[Start of section]

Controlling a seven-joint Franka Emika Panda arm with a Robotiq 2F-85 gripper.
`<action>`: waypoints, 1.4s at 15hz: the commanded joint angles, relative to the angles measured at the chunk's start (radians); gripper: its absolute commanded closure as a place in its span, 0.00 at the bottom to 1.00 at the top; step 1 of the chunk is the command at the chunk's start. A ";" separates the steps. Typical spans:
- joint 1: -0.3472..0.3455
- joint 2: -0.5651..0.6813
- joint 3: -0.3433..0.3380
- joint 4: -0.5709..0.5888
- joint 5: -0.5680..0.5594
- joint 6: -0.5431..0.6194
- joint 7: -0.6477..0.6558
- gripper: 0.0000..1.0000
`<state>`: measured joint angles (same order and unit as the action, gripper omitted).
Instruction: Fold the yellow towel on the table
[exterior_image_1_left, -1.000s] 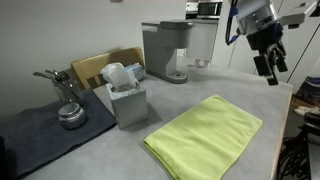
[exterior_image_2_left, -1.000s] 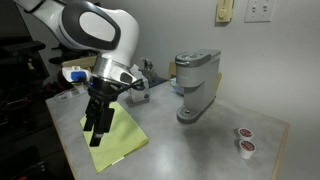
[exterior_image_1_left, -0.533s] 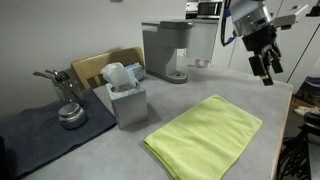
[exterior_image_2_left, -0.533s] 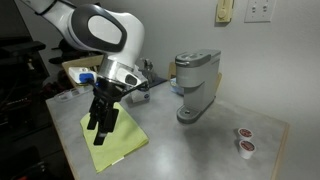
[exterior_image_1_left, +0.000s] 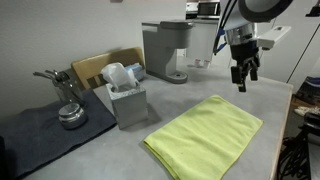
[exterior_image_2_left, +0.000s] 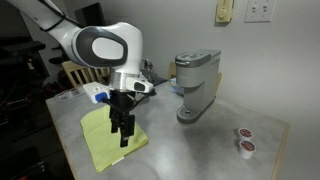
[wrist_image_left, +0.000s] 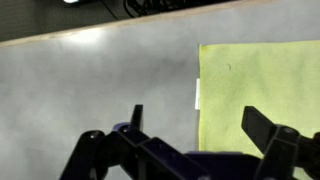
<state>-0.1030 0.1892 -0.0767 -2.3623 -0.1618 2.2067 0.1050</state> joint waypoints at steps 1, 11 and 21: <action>-0.001 0.092 -0.023 -0.009 0.006 0.181 0.007 0.00; -0.024 0.184 -0.015 0.010 0.089 0.276 -0.085 0.00; -0.170 0.268 0.095 0.073 0.330 0.271 -0.580 0.00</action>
<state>-0.1977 0.4117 -0.0346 -2.3293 0.1005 2.4765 -0.3229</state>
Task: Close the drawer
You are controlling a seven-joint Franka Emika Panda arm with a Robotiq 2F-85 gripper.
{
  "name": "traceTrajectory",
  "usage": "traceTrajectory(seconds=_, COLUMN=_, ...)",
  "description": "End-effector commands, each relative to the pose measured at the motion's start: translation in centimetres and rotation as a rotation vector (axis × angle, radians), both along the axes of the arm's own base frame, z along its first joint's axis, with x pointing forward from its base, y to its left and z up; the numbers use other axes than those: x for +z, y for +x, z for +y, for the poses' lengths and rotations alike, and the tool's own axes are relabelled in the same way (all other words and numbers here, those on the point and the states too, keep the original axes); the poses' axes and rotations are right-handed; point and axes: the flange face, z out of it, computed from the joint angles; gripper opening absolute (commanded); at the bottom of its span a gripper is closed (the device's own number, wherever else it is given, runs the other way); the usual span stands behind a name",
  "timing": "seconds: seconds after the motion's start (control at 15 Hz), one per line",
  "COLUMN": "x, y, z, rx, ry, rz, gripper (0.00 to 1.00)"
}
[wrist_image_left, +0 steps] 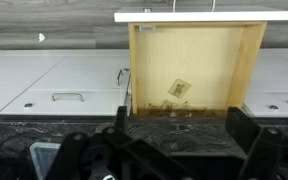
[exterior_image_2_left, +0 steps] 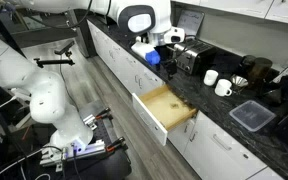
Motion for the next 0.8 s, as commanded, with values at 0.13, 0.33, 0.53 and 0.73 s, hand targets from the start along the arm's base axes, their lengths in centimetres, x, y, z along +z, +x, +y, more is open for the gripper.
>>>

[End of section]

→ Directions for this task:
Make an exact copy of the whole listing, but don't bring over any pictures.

→ Result of the exercise:
Controlling a seven-joint Franka Emika Panda arm with a Robotiq 2F-85 gripper.
`<action>`: waypoints, 1.4s at 15hz: the commanded joint angles, relative to the angles measured at the chunk's start (radians); gripper: its absolute commanded closure as a place in its span, 0.00 at the bottom to 1.00 at the top; step 1 of the chunk is the command at the chunk's start. A ";" separates the steps. Typical spans:
- joint 1: -0.3472..0.3455
- joint 2: -0.5651..0.6813
- joint 3: -0.3433..0.3380
- joint 4: -0.5709..0.5888
- joint 5: -0.5680..0.5594
- joint 6: -0.5431..0.6194
- joint 7: -0.6477..0.6558
- gripper: 0.0000..1.0000
`<state>`: measured joint angles (same order and unit as the action, gripper omitted).
Instruction: Fold the yellow towel on the table
[exterior_image_1_left, -1.000s] 
[exterior_image_2_left, -1.000s] 
[exterior_image_1_left, -0.533s] 
[exterior_image_2_left, -0.533s] 
[exterior_image_1_left, +0.000s] 
[exterior_image_2_left, +0.000s] 
[wrist_image_left, +0.000s] 
<state>-0.1030 0.1892 -0.0767 -2.3623 -0.1618 2.2067 0.1050</state> joint waypoints at steps 1, 11 and 21: <action>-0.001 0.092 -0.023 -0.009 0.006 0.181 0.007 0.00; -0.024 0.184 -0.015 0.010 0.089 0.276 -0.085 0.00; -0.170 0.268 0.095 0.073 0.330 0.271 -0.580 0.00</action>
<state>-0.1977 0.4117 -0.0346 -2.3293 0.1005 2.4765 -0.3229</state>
Task: Close the drawer
You are controlling a seven-joint Franka Emika Panda arm with a Robotiq 2F-85 gripper.
{
  "name": "traceTrajectory",
  "usage": "traceTrajectory(seconds=_, COLUMN=_, ...)",
  "description": "End-effector commands, each relative to the pose measured at the motion's start: translation in centimetres and rotation as a rotation vector (axis × angle, radians), both along the axes of the arm's own base frame, z along its first joint's axis, with x pointing forward from its base, y to its left and z up; the numbers use other axes than those: x for +z, y for +x, z for +y, for the poses' lengths and rotations alike, and the tool's own axes are relabelled in the same way (all other words and numbers here, those on the point and the states too, keep the original axes); the poses' axes and rotations are right-handed; point and axes: the flange face, z out of it, computed from the joint angles; gripper opening absolute (commanded); at the bottom of its span a gripper is closed (the device's own number, wherever else it is given, runs the other way); the usual span stands behind a name",
  "timing": "seconds: seconds after the motion's start (control at 15 Hz), one per line",
  "COLUMN": "x, y, z, rx, ry, rz, gripper (0.00 to 1.00)"
}
[wrist_image_left, +0 steps] 
[exterior_image_2_left, +0 steps] 
Motion for the next 0.8 s, as commanded, with values at 0.13, 0.33, 0.53 and 0.73 s, hand targets from the start along the arm's base axes, their lengths in centimetres, x, y, z along +z, +x, +y, more is open for the gripper.
>>>

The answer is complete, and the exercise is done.